## Directions for this task
Exactly as they appear below, repeat the lines from the one with "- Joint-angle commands" through the one with "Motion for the", and no others.

═══ Data under study ═══

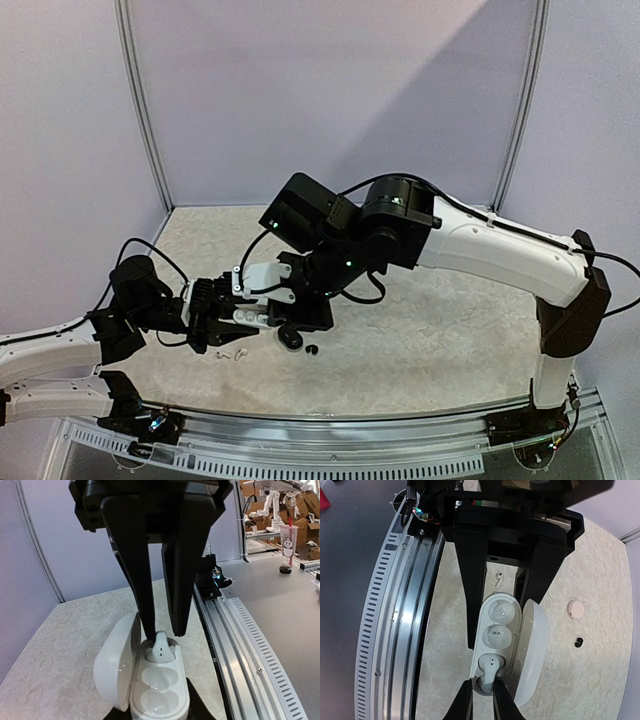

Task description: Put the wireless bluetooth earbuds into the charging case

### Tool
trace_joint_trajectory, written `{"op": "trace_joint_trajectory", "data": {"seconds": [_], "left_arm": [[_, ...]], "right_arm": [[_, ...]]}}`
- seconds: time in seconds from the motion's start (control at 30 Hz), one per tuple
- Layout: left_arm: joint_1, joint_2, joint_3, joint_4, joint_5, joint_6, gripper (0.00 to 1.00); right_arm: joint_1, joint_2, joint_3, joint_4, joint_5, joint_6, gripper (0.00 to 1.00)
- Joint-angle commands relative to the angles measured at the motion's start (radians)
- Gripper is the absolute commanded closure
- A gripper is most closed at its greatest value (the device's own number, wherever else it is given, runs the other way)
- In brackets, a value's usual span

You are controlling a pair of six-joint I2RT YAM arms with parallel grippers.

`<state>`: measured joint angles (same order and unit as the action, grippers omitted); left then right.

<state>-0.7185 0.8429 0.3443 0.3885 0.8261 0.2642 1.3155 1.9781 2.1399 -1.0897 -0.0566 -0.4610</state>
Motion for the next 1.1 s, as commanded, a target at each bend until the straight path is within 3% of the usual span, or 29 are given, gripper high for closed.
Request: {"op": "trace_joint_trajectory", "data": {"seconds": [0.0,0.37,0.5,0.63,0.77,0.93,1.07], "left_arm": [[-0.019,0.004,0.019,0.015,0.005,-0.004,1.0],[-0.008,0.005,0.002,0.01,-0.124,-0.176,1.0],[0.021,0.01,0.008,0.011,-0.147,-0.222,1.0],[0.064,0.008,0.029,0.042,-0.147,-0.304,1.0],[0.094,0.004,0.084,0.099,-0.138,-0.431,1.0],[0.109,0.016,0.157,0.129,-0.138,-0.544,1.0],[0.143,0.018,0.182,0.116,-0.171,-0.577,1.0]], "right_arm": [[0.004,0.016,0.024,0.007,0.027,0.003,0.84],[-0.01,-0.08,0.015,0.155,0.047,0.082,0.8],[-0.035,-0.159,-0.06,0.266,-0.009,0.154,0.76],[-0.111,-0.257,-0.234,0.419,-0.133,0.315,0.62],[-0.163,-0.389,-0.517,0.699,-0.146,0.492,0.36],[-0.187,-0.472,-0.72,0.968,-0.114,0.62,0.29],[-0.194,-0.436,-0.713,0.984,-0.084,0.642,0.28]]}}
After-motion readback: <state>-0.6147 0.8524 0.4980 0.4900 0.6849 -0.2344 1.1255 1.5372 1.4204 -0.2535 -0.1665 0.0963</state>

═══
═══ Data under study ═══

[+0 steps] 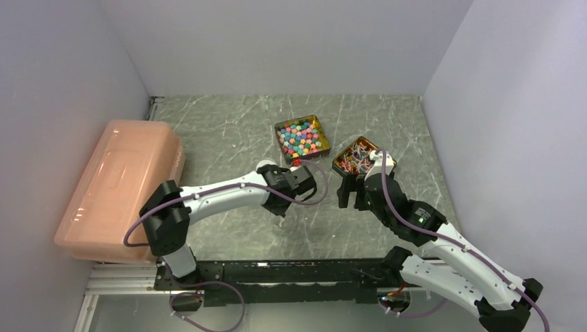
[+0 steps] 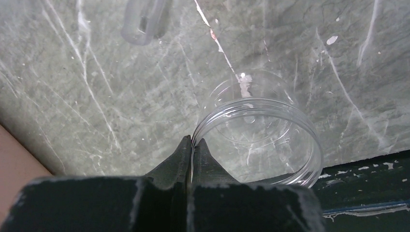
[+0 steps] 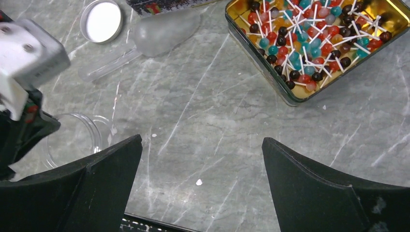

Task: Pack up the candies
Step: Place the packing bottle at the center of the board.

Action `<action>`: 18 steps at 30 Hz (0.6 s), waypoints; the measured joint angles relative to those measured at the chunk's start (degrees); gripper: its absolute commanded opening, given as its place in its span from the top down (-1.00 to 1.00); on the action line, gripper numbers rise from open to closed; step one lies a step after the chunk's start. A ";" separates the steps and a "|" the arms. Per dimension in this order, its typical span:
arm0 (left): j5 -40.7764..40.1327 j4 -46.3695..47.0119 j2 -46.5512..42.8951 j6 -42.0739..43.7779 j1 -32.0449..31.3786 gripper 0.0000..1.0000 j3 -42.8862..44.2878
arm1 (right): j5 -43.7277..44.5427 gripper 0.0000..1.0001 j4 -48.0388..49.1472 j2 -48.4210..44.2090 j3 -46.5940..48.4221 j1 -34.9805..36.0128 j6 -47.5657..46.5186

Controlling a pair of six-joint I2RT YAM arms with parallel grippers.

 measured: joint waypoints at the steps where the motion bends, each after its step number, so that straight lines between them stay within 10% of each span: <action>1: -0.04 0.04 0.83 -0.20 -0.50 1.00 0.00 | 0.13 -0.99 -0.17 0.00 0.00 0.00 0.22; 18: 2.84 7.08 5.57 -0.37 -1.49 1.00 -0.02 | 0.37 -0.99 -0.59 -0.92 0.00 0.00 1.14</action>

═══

## Reply
- Joint-angle commands relative to the angles measured at the motion's start (radians)
- Gripper is the absolute commanded closure
- A gripper is most closed at its greatest value (the device's own number, wherever else it is given, runs the other way)
- In brackets, a value's usual span

You are controlling a pair of six-joint I2RT YAM arms with parallel grippers.

`<state>`: measured joint angles (same order and unit as the action, grippers omitted); left then right.

<state>-0.7185 0.8429 0.3443 0.3885 0.8261 0.2642 1.3155 1.9781 2.1399 -1.0897 -0.0566 -0.4610</state>
Motion for the next 1.1 s, as commanded, a target at each bend until the straight path is within 3% of the usual span, or 29 are given, gripper high for closed.

This exercise has been fully answered.